* [WHAT THE TASK ASKS]: Each line that includes "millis" must be copied from the records.

----- PROVIDED RECORDS -----

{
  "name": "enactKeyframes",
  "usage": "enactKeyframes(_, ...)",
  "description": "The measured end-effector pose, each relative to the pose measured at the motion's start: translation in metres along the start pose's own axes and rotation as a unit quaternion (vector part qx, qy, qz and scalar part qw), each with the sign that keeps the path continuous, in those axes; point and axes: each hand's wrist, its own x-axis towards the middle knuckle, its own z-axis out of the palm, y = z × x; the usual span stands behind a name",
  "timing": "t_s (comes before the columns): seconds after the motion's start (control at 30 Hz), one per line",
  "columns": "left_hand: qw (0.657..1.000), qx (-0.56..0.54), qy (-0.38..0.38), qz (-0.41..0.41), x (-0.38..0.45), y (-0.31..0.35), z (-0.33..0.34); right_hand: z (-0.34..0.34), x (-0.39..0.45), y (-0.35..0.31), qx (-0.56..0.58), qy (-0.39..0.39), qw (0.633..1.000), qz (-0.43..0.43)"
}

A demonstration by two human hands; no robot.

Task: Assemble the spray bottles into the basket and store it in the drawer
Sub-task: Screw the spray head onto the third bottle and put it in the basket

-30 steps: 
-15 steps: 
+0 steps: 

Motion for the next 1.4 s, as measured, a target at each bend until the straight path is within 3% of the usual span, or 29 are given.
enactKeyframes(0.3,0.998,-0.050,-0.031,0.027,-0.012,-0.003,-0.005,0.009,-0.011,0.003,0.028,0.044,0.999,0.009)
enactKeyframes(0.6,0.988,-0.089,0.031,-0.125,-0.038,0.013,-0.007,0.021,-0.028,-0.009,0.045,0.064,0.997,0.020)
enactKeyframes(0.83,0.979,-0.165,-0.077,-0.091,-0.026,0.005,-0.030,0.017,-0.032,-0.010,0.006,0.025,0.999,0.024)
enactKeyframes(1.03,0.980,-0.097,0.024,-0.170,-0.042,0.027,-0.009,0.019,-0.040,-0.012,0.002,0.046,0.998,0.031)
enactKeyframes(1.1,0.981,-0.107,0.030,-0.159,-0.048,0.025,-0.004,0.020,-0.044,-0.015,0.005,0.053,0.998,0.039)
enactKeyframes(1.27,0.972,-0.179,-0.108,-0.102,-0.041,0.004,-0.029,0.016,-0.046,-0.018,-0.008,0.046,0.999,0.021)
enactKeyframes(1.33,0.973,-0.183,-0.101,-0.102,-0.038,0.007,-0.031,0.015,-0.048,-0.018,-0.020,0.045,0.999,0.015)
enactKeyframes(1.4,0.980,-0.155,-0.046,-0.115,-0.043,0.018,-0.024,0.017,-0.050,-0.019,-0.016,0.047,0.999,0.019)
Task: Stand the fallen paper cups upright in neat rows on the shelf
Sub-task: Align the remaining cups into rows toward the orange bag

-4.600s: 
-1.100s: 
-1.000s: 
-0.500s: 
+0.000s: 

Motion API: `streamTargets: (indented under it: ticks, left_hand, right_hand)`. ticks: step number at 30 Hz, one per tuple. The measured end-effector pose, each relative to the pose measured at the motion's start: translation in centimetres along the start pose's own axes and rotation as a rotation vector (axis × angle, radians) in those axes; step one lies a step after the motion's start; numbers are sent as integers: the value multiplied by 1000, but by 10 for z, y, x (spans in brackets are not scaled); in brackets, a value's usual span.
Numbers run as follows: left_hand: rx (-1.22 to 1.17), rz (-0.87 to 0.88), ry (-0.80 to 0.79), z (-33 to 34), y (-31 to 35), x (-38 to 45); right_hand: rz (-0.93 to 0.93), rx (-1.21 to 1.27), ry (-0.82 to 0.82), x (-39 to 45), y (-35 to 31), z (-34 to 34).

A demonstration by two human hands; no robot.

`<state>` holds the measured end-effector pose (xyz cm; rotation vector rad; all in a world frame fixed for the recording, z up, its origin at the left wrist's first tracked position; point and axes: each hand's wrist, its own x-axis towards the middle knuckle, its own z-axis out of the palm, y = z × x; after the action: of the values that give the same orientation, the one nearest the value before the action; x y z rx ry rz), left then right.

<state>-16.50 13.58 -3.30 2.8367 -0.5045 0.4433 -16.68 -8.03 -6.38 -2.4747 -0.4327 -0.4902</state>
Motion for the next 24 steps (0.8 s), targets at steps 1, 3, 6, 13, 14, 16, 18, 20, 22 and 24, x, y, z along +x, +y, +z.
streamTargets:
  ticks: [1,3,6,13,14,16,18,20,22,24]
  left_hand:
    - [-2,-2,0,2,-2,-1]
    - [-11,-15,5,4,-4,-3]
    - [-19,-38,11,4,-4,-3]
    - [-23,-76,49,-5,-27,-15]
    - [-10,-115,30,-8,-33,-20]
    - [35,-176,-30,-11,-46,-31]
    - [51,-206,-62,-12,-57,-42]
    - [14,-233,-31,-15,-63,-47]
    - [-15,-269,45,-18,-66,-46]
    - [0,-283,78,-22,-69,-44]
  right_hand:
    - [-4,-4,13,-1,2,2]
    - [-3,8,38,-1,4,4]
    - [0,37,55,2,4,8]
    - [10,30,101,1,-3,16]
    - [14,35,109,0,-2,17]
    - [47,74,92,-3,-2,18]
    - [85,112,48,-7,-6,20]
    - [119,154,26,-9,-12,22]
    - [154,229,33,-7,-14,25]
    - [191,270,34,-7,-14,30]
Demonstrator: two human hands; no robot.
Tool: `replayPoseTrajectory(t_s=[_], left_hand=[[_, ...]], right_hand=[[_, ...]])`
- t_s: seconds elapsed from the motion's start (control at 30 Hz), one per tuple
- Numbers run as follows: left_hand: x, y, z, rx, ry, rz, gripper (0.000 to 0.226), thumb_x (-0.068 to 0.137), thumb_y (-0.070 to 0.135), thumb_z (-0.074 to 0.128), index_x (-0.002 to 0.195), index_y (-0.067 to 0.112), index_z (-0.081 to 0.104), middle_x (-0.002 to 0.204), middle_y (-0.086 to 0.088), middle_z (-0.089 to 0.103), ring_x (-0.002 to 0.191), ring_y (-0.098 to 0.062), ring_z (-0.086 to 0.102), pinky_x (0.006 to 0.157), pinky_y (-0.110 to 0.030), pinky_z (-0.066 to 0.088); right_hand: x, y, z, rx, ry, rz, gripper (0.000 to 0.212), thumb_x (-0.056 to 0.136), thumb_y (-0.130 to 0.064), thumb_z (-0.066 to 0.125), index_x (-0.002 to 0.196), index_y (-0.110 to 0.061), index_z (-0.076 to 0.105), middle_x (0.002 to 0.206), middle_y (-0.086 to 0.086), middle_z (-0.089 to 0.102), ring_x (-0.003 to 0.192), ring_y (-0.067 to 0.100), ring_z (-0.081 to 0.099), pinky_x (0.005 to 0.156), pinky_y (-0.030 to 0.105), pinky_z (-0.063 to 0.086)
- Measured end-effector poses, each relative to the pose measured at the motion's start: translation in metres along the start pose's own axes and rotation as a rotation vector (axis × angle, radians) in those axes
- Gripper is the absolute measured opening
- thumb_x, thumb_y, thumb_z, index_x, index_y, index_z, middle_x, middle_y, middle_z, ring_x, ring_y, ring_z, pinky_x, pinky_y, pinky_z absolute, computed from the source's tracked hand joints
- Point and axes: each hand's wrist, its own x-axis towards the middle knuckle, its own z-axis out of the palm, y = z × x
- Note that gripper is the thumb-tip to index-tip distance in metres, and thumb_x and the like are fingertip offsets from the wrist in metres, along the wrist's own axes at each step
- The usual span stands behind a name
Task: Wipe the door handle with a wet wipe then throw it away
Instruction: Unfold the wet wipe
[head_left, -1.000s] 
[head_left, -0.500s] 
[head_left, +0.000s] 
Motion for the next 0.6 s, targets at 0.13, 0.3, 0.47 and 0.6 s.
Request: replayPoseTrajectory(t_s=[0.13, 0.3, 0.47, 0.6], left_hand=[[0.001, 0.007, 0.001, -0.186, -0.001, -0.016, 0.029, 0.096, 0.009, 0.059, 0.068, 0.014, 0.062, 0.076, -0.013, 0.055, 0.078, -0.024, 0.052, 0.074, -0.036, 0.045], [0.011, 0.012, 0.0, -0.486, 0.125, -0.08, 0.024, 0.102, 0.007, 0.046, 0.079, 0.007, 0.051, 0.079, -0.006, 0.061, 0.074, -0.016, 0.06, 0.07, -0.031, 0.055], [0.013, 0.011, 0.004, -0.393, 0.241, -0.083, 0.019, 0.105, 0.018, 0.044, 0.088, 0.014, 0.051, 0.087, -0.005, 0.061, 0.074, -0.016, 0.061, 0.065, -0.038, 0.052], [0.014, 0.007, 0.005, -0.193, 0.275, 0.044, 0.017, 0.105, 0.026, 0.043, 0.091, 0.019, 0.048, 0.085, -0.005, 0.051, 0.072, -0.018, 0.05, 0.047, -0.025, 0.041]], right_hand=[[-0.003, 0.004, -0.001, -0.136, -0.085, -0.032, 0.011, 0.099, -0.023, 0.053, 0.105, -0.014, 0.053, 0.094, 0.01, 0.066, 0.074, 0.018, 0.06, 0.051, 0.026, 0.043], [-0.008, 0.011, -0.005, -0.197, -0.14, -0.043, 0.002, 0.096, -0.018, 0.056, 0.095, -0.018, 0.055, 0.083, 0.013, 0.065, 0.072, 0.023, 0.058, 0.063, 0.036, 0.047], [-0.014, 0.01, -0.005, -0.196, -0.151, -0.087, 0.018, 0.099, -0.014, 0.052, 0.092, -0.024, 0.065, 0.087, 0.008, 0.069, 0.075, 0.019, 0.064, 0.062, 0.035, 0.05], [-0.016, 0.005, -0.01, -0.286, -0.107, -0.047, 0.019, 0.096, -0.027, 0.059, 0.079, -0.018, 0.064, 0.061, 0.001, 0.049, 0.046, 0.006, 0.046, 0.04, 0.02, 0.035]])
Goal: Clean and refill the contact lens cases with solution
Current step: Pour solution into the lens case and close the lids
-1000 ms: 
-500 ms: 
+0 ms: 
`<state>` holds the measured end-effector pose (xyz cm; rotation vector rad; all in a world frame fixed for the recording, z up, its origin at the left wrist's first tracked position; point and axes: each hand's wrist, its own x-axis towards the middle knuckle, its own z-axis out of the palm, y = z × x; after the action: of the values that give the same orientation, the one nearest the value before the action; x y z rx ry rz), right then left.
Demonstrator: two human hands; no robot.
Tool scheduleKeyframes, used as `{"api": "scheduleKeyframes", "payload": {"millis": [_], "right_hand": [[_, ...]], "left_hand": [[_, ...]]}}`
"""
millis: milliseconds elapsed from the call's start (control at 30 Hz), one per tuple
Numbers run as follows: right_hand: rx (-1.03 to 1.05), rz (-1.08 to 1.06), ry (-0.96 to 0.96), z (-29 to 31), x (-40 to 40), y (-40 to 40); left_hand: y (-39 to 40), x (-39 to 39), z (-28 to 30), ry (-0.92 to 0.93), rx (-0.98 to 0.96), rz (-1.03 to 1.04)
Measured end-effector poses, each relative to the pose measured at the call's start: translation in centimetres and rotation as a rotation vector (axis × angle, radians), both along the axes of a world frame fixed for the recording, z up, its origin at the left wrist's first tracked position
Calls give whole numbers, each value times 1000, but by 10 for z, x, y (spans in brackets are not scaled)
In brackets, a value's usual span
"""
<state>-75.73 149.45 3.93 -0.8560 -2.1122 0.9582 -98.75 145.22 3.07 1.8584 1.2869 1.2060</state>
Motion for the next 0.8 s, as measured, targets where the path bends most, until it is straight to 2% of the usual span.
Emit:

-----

* [OUTPUT OF THE TASK]:
Tool scheduleKeyframes, used as `{"api": "scheduleKeyframes", "payload": {"millis": [_], "right_hand": [[_, ...]], "left_hand": [[_, ...]]}}`
millis: milliseconds elapsed from the call's start (control at 30 Hz), one per tuple

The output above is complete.